Design Commitment
Every one of my boards contains everything I've ever learnt from from exploring the limits of every single wave I've ridden in the last 35 years.
Each board contains the knowledge gained from spending thousands of hours developing, creating and testing surfboards in an incredible variety of waves all over the world.
One of my boards is a serious investment in surfboard design.
Design History
I first started shaping in 1971 under my parents house at the age of 12. As the 70’s progressed I developed a range of 70’s single fins with clean classic lines were necessary for surfing fast and deep in the most critical parts of Cronulla’s unforgiving powerful reef breaks.
These designs proved to be right at home for my early trips to Bali and the long fast walls and deep barrels of Indonesia led to further development of these designs.

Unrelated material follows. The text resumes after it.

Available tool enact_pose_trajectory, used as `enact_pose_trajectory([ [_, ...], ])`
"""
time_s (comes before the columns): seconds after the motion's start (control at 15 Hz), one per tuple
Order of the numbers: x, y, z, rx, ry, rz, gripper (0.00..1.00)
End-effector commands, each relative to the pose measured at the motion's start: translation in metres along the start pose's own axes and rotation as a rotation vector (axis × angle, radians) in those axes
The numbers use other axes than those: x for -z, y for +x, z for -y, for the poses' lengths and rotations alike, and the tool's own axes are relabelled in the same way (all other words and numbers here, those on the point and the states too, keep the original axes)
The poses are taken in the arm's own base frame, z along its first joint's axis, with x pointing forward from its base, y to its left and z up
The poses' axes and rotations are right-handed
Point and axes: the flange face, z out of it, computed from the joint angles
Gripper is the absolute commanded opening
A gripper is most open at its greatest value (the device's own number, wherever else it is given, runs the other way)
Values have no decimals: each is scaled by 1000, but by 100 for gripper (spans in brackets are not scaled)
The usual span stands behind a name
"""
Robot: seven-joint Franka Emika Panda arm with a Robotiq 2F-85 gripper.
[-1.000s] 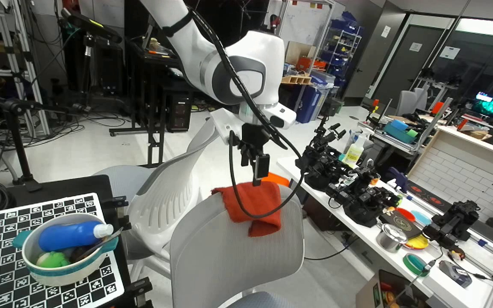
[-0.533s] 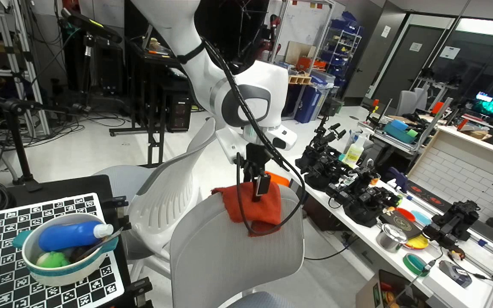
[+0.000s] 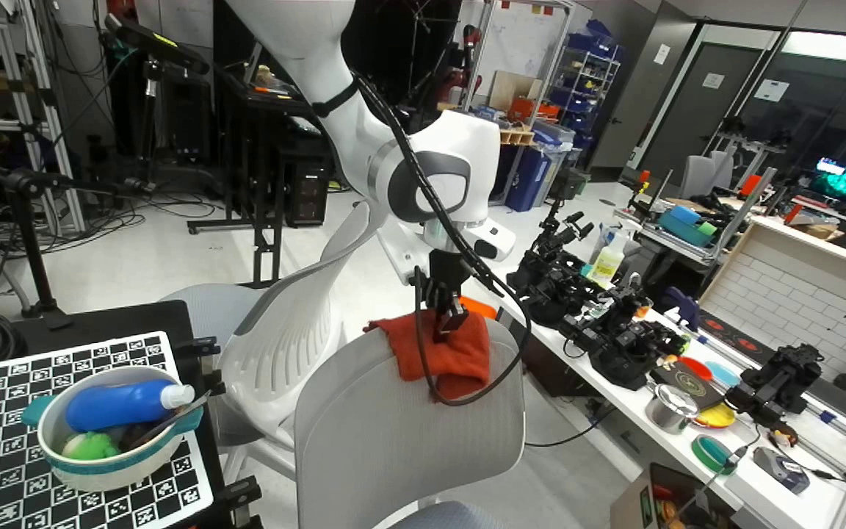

Subsequent trips to Hawaii throughout the late 70’s and early 80’s expanded my knowledge of what was required for riding large, powerful waves. This combined with observing the designs of and exchanging ideas with legendary shapers like Dick Brewer,Tom Parrish, Owl Chapman and Wiamea thruster pioneer, Chris Lundy led to further development and refinement of my designs.
It was no big thing and inevitable, but in 1981 I created the first pintail thrusters despite the general consensus that the thruster had to be a square or swallow tail. My surfing in Hawaii later that year on what was probably the first ever pintail thruster allowed me to surf Hawaii in ways that it hadn’t been surfed before and earned me pretty good raves in the magazines at the time.
Bailing from the poor quality waves my top 16 position on the pro tour in the early 80’s, I hit the road to seek out the most remote and challenging waves I could find to pit myself and my boards up against. This led to the creation and fine-tuning of the highly regarded Hit The Road series of pintail thrusters. With the legendary "Glassed to Last" laminations this series of boards became the benchmark for many traveling surfers throughout the 80’s and 90’s.
It was these trips that really deepened my understanding of critical waves and established a range of boards that could be relied upon to be able to handle whatever the ocean was going to throw up, especially when things got serious.
The Evolution of the Retro and Fish Designs
In 2006, curious about the retro, Steve Liz 70's style twin keel fishes that were appearing, I borrowed a friends homemade version. I was astounded by the performance and took a few measurements, tweaked them a little and created a board that made tiny waves unbelievable fun. Curious as to their limits and hooked on the beautiful free glide feeling they produced, i began riding them in larger waves.
The original design proved to be very limited in anything over waist high, but after some serious tweaking and a lot of waves I've developed a twin keel fish that's capable of surfing double and sometimes even, triple head high waves. Since then I've found them to very capable at up to triple head high Lennox, a variety of double head high waves throughout Indo, WA and even the thick barrels of Tahiti proving them to be a very viable design that still makes tiny and sloppy surf a ton of fun.
Research and Development
Researching and testing surfboards, especially boards for bigger and more powerful waves is not a cheap exercise. It involves dragging bags of surfboards through airports and onto planes and then out to often remote locations to put in the time to wait for sufficient swell to be able to test each design.
Because I make so few boards, less than a hundred boards a year, my per board R and D cost is really high. It’s currently running at about $300 a board and with some models, like the MKIII twin keel fish series, I actually have about $30,000 worth of R & D invested into that one model.
I’m not going to pretend that I don’t enjoy testing the boards….it’s usually the best part of making boards, especially when a new design performs well. But at the same time it's a real cost of producing my boards and has to be factored into the cost of building them.